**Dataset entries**
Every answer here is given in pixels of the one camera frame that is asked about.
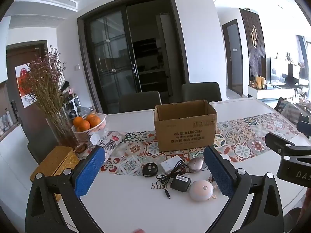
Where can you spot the white plug adapter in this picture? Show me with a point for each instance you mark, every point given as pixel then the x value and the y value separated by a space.
pixel 171 164

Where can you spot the glass vase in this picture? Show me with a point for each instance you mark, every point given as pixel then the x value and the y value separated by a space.
pixel 62 133

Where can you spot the patterned table runner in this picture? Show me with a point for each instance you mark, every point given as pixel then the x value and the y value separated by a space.
pixel 243 136

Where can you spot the grey dining chair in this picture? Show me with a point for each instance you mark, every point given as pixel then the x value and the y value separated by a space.
pixel 201 92
pixel 139 102

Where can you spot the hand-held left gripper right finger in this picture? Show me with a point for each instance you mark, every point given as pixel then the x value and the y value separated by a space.
pixel 218 172

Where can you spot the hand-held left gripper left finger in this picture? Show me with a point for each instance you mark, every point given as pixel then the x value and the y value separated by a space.
pixel 90 172

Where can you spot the yellow paper bag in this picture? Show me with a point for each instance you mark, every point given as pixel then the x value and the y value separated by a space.
pixel 260 82

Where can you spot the white media cabinet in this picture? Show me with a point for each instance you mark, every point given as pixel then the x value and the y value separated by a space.
pixel 272 92

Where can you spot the dark doorway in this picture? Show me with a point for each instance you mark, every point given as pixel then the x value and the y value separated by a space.
pixel 233 58

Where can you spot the brown wooden door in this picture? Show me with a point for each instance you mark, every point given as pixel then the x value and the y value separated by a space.
pixel 14 60

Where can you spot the orange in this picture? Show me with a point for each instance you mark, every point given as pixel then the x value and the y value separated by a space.
pixel 90 117
pixel 95 121
pixel 84 126
pixel 78 121

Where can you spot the dark glass sliding door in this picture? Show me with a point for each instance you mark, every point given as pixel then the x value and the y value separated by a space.
pixel 126 53

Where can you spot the dark slatted wall panel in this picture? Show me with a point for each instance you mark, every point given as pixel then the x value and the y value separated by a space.
pixel 255 53

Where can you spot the dried flower bunch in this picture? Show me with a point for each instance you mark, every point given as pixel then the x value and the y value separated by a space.
pixel 45 82

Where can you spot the cardboard box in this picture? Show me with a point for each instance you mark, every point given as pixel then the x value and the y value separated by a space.
pixel 184 128

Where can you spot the yellow woven tissue box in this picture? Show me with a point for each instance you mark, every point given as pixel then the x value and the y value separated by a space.
pixel 55 162

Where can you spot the black round disc device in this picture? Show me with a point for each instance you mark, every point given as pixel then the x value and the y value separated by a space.
pixel 150 170

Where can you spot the patterned chair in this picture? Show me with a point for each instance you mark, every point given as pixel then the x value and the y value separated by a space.
pixel 286 110

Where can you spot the round pink antler night light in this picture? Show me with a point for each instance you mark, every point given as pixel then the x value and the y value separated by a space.
pixel 200 190

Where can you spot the soft toys pile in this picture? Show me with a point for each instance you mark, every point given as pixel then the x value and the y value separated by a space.
pixel 66 89

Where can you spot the silver oval device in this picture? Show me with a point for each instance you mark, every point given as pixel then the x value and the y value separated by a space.
pixel 195 165

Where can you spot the television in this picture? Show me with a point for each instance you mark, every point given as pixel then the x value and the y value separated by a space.
pixel 283 71

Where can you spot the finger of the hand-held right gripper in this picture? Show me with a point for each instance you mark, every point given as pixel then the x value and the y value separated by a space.
pixel 305 126
pixel 279 144

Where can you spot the red wall poster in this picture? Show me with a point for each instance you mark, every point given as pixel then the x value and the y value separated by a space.
pixel 24 82

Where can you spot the white cube shelf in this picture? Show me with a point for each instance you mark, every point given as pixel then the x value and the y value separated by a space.
pixel 73 106

**WHAT YOU ARE ASKED TO DO**
Write out all the entries word for word, but drop the pictures.

**TASK RESULT**
Every answer here is given in pixels of the one camera frame that is asked about.
Where can you spot the white plug adapter in this picture? Show me with a point for each instance you mark, every point given as pixel then the x value and the y value separated by a space.
pixel 171 164

Where can you spot the glass vase in this picture? Show me with a point for each instance you mark, every point given as pixel then the x value and the y value separated by a space.
pixel 62 133

Where can you spot the patterned table runner in this picture? Show me with a point for each instance you mark, every point given as pixel then the x value and the y value separated by a space.
pixel 243 136

Where can you spot the grey dining chair in this picture? Show me with a point for each instance you mark, every point given as pixel then the x value and the y value separated by a space.
pixel 201 92
pixel 139 102

Where can you spot the hand-held left gripper right finger in this picture? Show me with a point for each instance you mark, every point given as pixel then the x value and the y value separated by a space.
pixel 218 172

Where can you spot the hand-held left gripper left finger in this picture? Show me with a point for each instance you mark, every point given as pixel then the x value and the y value separated by a space.
pixel 90 172

Where can you spot the yellow paper bag in this picture? Show me with a point for each instance you mark, every point given as pixel then the x value and the y value separated by a space.
pixel 260 82

Where can you spot the white media cabinet in this picture? Show me with a point for each instance you mark, every point given as pixel then the x value and the y value separated by a space.
pixel 272 92

Where can you spot the dark doorway in this picture? Show me with a point for each instance you mark, every point given as pixel then the x value and the y value separated by a space.
pixel 233 58

Where can you spot the brown wooden door in this picture? Show me with a point for each instance you mark, every point given as pixel then the x value and the y value separated by a space.
pixel 14 60

Where can you spot the orange in this picture? Show me with a point for each instance you mark, every point given as pixel then the x value and the y value separated by a space.
pixel 90 117
pixel 95 121
pixel 84 126
pixel 78 121

Where can you spot the dark glass sliding door in this picture? Show me with a point for each instance you mark, every point given as pixel then the x value and the y value separated by a space.
pixel 126 53

Where can you spot the dark slatted wall panel in this picture? Show me with a point for each instance you mark, every point given as pixel then the x value and the y value separated by a space.
pixel 255 53

Where can you spot the dried flower bunch in this picture? Show me with a point for each instance you mark, every point given as pixel then the x value and the y value separated by a space.
pixel 45 82

Where can you spot the cardboard box in this picture? Show me with a point for each instance you mark, every point given as pixel then the x value and the y value separated by a space.
pixel 184 128

Where can you spot the yellow woven tissue box in this picture? Show me with a point for each instance you mark, every point given as pixel then the x value and the y value separated by a space.
pixel 55 162

Where can you spot the black round disc device in this picture? Show me with a point for each instance you mark, every point given as pixel then the x value and the y value separated by a space.
pixel 150 170

Where can you spot the patterned chair in this picture? Show me with a point for each instance you mark, every point given as pixel then the x value and the y value separated by a space.
pixel 286 110

Where can you spot the round pink antler night light in this picture? Show me with a point for each instance you mark, every point given as pixel then the x value and the y value separated by a space.
pixel 200 190

Where can you spot the soft toys pile in this picture? Show me with a point for each instance you mark, every point given as pixel then the x value and the y value separated by a space.
pixel 66 89

Where can you spot the silver oval device in this picture? Show me with a point for each instance you mark, every point given as pixel then the x value and the y value separated by a space.
pixel 195 165

Where can you spot the television in this picture? Show me with a point for each instance you mark, every point given as pixel then the x value and the y value separated by a space.
pixel 283 71

Where can you spot the finger of the hand-held right gripper in this picture? Show me with a point for each instance you mark, every point given as pixel then the x value and the y value separated by a space.
pixel 305 126
pixel 279 144

Where can you spot the red wall poster in this picture? Show me with a point for each instance you mark, every point given as pixel then the x value and the y value separated by a space.
pixel 24 82

Where can you spot the white cube shelf in this picture? Show me with a point for each instance you mark, every point given as pixel then the x value and the y value separated by a space.
pixel 73 106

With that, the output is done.